Katell Morand est spécialiste de l’Éthiopie. Après une thèse sur les chants de solitude dans une société paysanne des hauts-plateaux Amhara, elle poursuit ses recherches sur les questions de la mémoire, des émotions et de l’apprentissage, en croisant les perspectives de l’ethnomusicologie, de l’ethnolinguistique, et des sciences de la cognition.
Membre du comité de rédaction des Cahiers de littérature orale
Cet article porte sur la pratique dite privée du chant chez les paysans Amhara du Goğğam, en Éthiopie. Il se penche sur ce qu’il se passe dans les interstices de la vie sociale, lorsque fêtes et commémorations sont passées et que les individus se retrouvent seuls avec eux-mêmes : que chantent-ils, pourquoi, et quel est le statut énonciatif de ces performances sans public ? L’analyse des discours et des poèmes chantés est combinée à une ethnographie de la sphère privée pour saisir la place de ces chants dans l’univers musical des Amhara. Dialogues imaginés et sans cesse réinterprétés, ils n’existent, on le comprend, que par référence à un monde social dont la solitude ne peut être l’échappatoire.
Sur les plateaux éthiopiens du Goğğam, les bergers passent une grande partie de leur temps à siffler, chanter ou jouer de la flûte.
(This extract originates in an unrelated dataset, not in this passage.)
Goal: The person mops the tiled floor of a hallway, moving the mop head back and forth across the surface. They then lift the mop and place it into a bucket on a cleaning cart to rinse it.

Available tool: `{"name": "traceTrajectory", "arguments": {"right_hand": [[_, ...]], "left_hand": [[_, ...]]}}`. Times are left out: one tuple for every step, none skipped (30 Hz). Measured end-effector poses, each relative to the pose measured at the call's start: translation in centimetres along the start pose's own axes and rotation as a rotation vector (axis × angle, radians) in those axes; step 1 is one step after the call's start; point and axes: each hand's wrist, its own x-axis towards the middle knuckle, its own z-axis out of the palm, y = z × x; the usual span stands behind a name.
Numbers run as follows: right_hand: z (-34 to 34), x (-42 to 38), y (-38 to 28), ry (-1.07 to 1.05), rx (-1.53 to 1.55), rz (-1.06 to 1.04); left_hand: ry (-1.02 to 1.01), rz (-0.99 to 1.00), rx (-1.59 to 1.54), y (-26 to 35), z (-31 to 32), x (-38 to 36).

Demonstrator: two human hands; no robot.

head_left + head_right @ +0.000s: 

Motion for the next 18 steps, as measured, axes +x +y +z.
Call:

Ces forêts sont des lieux à la marge de la vie sociale, peuplées de bandits. La musique peut être à la fois considérée comme un outil de contrôle de cet espace sauvage, et comme un risque de se faire entendre des rôdeurs malveillants de la forêt. La musique est donc un acte de bravoure en même temps qu’un intense moment de solitude et de vulnérabilité.